ClickHouse DB::Exception: Cannot read from file descriptor

The "DB::Exception: Cannot read from file descriptor" error in ClickHouse signals a low-level failure when the server attempts to read data from an open file descriptor. This could be a data part file, a temporary file used during query processing, or even a pipe. The error code associated with this issue is CANNOT_READ_FROM_FILE_DESCRIPTOR, and it usually points to an underlying operating system or storage problem rather than a query logic mistake.

Impact

When this error occurs, you can expect:

Active queries that depend on the affected file to fail immediately
Potential inability to read specific table parts, making some data temporarily inaccessible
Degraded performance if ClickHouse retries operations or marks parts as broken
In replicated setups, the affected replica may fall behind while it attempts recovery

Common Causes

Corrupted or truncated data files on disk, often caused by an unclean shutdown or hardware failure
The file descriptor limit (ulimit -n) has been exhausted, preventing new file opens or causing existing descriptors to behave unexpectedly
Underlying storage device errors such as bad sectors, failed NVMe drives, or unresponsive network-attached storage
A filesystem mounted in read-only mode due to detected errors (e.g., ext4 remounting as read-only after journal failure)
File deleted or moved by an external process while ClickHouse still held it open
Kernel-level I/O errors reported via dmesg, especially on systems with degraded RAID arrays

Troubleshooting and Resolution Steps

Check system logs for I/O errors:
```
dmesg | grep -i "error\|fault\|i/o"
journalctl -u clickhouse-server --since "1 hour ago"
```
Look for any disk or filesystem errors that coincide with the ClickHouse exception.

Verify file descriptor limits:

cat /proc/$(pidof clickhouse-server)/limits | grep "open files"
ls /proc/$(pidof clickhouse-server)/fd | wc -l

If the current count is close to the limit, raise the limit in /etc/security/limits.conf or the systemd unit file:

[Service]
LimitNOFILE=500000

Check filesystem health:
```
df -h /var/lib/clickhouse
mount | grep $(df /var/lib/clickhouse --output=source | tail -1)
```
Confirm the filesystem is mounted read-write and has available space.

Inspect ClickHouse data integrity:

SELECT name, active, bytes_on_disk
FROM system.parts
WHERE database = 'your_db' AND table = 'your_table'
ORDER BY modification_time DESC;

Look for parts with anomalous sizes or broken parts logged in system.part_log.

Run a filesystem check if possible: Schedule a filesystem check during a maintenance window if you suspect corruption. For ext4:
```
sudo e2fsck -f /dev/sdX
```
Restart ClickHouse server after resolving the underlying issue. ClickHouse will attempt to recover and re-attach healthy parts on startup.

Best Practices

Set generous file descriptor limits (at least 100,000) for the ClickHouse process, especially in production environments
Use reliable storage with redundancy (RAID 10, replicated cloud volumes) to minimize the risk of read failures
Monitor disk health proactively using SMART tools and alerting on early warning signs
Enable ClickHouse's built-in data checksumming to detect corruption early
Keep backups current so you can restore parts that become unreadable
Avoid running external tools that modify or delete files in the ClickHouse data directory

Frequently Asked Questions

Q: Does this error always mean my disk is failing?
A: Not necessarily. While disk failure is one cause, exhausted file descriptors, filesystem remounts, or external processes interfering with data files can all trigger this error. Check system logs to narrow down the root cause.
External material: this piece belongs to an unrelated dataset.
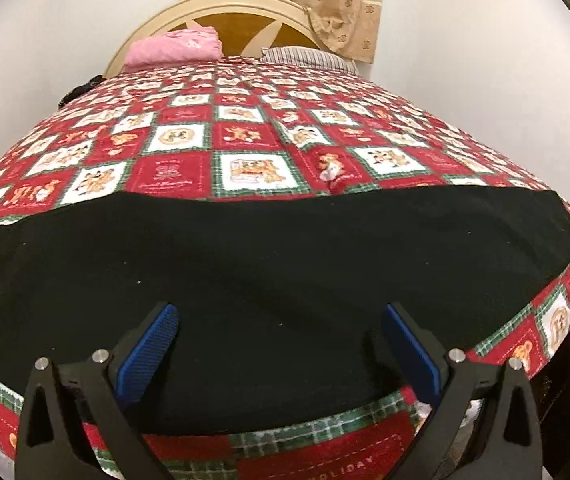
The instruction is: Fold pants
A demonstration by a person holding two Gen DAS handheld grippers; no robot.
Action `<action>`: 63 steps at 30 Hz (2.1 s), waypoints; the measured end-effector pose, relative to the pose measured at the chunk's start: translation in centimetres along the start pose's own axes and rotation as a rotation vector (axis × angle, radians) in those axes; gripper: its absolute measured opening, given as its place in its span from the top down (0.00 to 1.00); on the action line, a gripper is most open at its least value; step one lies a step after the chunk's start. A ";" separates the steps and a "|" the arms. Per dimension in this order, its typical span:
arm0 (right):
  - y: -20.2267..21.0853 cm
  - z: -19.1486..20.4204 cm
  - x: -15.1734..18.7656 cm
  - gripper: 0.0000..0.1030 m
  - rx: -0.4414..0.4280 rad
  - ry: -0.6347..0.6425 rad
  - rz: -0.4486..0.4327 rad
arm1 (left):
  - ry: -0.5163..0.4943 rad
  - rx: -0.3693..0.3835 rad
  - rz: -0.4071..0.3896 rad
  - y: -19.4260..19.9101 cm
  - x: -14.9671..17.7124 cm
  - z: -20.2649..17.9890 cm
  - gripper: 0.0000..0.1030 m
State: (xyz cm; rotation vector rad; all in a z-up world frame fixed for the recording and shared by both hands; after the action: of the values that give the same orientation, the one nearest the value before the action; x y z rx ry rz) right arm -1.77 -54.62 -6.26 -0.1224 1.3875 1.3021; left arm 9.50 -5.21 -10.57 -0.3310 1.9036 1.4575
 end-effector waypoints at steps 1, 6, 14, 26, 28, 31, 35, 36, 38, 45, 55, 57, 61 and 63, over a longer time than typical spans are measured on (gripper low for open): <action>-0.1 0.5 0.2 0.45 0.014 0.022 -0.002 | -0.005 -0.011 0.003 -0.1 0.2 0.1 0.00; -0.5 1.2 0.5 0.45 0.047 0.071 -0.009 | -0.047 -0.049 0.014 -0.5 1.3 0.3 0.00; 3.3 0.8 -0.2 0.45 0.014 -0.091 -0.105 | -0.172 -0.068 -0.032 1.4 1.6 -0.1 0.00; 0.9 31.0 7.3 0.39 -0.690 0.451 0.228 | 0.100 -0.371 -0.192 6.5 -1.7 15.5 0.00; -1.1 36.3 11.1 0.39 -0.787 0.581 0.357 | 0.149 -0.376 -0.165 5.3 -1.4 16.9 0.00; -3.4 42.0 15.7 0.39 -0.864 0.708 0.518 | 0.202 -0.419 -0.047 2.6 0.6 19.0 0.00; -5.9 46.4 18.6 0.39 -0.924 0.806 0.651 | 0.253 -0.360 -0.045 2.2 2.5 20.0 0.00; -6.3 47.0 19.3 0.39 -0.943 0.819 0.696 | 0.237 -0.364 -0.046 2.3 2.5 19.9 0.00; -7.4 48.0 20.9 0.39 -0.946 0.853 0.771 | 0.229 -0.361 -0.054 2.2 2.4 19.8 0.00; -4.2 47.6 23.4 0.39 -1.029 0.956 0.878 | 0.233 -0.369 -0.050 2.1 2.5 19.6 0.00; -5.3 49.8 22.2 0.39 -0.971 1.066 0.715 | 0.230 -0.374 -0.054 2.1 2.5 19.8 0.00; -6.5 50.2 22.8 0.39 -0.950 1.083 0.736 | 0.231 -0.373 -0.053 2.1 2.5 19.8 0.00; -6.3 49.7 24.1 0.39 -0.958 1.091 0.790 | 0.231 -0.373 -0.053 2.0 2.5 19.8 0.00; -4.9 49.4 24.0 0.39 -0.983 1.089 0.779 | 0.231 -0.373 -0.054 2.0 2.5 19.7 0.00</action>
State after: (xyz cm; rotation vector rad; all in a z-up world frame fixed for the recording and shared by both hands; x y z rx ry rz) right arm 24.99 -6.89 -12.73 -1.1941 1.5433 2.7438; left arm 13.92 14.15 -13.03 -0.7463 1.7709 1.8008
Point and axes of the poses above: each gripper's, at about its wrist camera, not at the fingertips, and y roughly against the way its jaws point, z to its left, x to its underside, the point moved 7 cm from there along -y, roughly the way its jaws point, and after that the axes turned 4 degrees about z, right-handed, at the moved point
Q: Can I recover data after seeing this error?
A: In most cases, yes. If the table uses ReplicatedMergeTree, the affected replica can re-fetch the corrupted part from another replica. For non-replicated tables, you may need to restore from a backup or detach the broken part.

Q: How do I find which file caused the error?
A: The ClickHouse error log typically includes the file path or descriptor number. Check /var/log/clickhouse-server/clickhouse-server.err.log for the full stack trace and file details.

Q: Will increasing file descriptor limits prevent this error?
A: It will prevent the subset of cases where descriptor exhaustion is the root cause. If the problem is disk corruption or hardware failure, raising limits alone won't help.